Onghokham, seorang sejarawan Indonesia menyatakan dalam bahasa Perancis: “Centhini, e’est Rabelais!”( Centhini adalah Rabelai!). Francois Rabelais lahir tahun 1494, menjadi rahib ordo Fransiskan, kemudian pindah menjadi Benediktian, dan menangggalkan ikrar kerahibannya untuk menjadi penyair gelandangan dan dokter. Buku-buku Rabelai tidak mengenal antara dunia awam dan dunia keramat, antara yang ilmiah dan rakyat jelata, yang halus dan kasar. Demikian pula Serat Centhini yang menggambarkan kentut juga dijadikan sebagai sesuatu yang bersifat pembebasan.

Sedangkan Gus Dur menyatakan, Serat Centhini bukan milik khusus orang Jawa, tetapi juga dikenal di Madura, di pesantren-pesantren, terutama di Sumenep.
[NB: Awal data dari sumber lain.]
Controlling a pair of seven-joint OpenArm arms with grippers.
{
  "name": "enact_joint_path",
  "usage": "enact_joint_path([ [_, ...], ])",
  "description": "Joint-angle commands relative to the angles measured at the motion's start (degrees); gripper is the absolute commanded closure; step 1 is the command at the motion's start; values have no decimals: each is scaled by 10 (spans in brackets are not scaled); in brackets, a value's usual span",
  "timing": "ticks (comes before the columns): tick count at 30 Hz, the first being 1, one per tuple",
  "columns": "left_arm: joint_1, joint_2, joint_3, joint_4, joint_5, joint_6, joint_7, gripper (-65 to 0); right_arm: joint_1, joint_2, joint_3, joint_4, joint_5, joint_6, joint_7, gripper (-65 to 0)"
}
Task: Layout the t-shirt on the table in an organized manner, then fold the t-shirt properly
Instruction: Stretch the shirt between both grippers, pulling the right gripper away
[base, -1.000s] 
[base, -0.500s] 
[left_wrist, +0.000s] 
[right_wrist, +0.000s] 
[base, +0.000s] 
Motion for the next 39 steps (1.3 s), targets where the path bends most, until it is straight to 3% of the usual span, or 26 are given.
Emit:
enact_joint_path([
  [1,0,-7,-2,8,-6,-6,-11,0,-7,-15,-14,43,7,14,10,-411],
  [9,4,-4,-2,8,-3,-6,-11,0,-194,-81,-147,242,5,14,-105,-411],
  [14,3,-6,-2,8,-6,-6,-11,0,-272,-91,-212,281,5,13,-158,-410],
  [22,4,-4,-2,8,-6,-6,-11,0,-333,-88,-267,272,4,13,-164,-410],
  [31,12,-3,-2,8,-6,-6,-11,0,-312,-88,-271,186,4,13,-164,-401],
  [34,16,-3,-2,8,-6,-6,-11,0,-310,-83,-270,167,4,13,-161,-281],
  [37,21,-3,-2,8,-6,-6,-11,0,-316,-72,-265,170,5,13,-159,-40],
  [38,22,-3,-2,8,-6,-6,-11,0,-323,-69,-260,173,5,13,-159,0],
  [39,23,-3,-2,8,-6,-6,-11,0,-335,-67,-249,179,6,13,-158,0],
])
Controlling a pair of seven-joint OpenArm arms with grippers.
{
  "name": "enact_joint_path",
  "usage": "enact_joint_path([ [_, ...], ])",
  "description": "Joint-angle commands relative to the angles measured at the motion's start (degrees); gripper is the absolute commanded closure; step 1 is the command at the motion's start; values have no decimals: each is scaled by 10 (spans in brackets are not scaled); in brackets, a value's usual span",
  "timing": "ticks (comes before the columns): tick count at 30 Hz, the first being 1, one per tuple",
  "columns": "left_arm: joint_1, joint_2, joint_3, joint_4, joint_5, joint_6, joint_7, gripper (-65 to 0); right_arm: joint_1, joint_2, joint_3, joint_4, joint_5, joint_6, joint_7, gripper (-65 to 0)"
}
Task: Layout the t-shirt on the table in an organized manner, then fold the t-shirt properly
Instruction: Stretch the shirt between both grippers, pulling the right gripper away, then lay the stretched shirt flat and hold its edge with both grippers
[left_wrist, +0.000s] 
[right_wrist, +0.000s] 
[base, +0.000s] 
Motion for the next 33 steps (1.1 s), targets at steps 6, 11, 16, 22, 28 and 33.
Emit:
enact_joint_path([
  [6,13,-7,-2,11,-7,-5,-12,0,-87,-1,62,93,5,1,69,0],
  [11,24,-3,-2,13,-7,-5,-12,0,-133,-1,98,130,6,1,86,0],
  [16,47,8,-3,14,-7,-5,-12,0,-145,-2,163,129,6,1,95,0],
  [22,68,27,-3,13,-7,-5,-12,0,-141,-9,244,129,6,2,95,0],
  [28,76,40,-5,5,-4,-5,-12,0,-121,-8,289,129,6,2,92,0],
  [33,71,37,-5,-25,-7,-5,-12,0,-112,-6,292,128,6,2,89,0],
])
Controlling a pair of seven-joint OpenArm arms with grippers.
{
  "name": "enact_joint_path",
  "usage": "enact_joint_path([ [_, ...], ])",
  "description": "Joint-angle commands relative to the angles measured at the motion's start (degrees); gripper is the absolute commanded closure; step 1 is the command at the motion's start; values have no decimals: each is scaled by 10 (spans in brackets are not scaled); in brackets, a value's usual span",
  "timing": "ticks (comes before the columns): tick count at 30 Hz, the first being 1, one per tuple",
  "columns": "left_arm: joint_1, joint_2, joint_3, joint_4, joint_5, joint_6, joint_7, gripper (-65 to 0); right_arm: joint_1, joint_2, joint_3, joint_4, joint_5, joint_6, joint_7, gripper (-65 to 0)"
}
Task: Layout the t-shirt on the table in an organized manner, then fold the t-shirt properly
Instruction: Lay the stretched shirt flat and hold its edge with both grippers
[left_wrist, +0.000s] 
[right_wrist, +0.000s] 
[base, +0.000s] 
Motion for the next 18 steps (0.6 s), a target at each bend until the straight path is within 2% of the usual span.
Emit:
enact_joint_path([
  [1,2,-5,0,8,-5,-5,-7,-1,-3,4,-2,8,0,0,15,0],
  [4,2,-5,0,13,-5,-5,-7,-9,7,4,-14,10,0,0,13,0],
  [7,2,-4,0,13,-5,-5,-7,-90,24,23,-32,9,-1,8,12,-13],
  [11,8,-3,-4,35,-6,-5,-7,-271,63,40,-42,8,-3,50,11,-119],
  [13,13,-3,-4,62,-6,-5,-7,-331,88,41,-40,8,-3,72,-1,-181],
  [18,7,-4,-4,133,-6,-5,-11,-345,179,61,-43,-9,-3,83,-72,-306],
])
Di sana ada satu variasi Centhini yang ditulis dalam bahasa Jawa tetapi dengan huruf Arab berjudul: Pamongrogo dan Pamongroso. Setahun sekali, radia setempat menyiarkan pembacaan Pamomongrogo dan Pamomongroso ini semalam suntuk.

Adapun pembelajaran yang bisa kita ambil dari buku ini adalah: kita tidak boleh memandang rendah seseorang hanya karena latar belakang sosialnya. Si Centhini yang hanya seorang abdi, ternyata mampu memasuki kehidupan sufi. Sementara si Amongraga yang hampir di masa hidupnya tak sedikitpun tergiur kehidupan dunia dan memilih hidup yang hakiki, ternyata dalam reinkarnasinya justru menjadi raksasa yang angkara murka. Demikian pula Cebolang yang sempat terbius dengan dunia kembara syahwat di akhir hidupnya belajar mendapatkan ilmu kebahagiaan sejati dan rasa hormat Ayah yang sempat ditinggalkannya.

Dalam buku ini kita bisa menemukan dialog antar umat beragama, di mana di beberapa babak terdapat dialog dan persinggungan agama-agama Hindu, Islam, Budha-Shiwa dan ajaran kebatinan Gatholoco yang menjadi kepercayaan asli Jawa. Terakhir, lewat buku Centhini, Kekasih yang Tersembunyi, Elizabeth D. Inandiak, mencoba menghidupkan kembali suara-suara lirih Serat Centhini yang telah aus bersama memudarnya bahasa Jawa.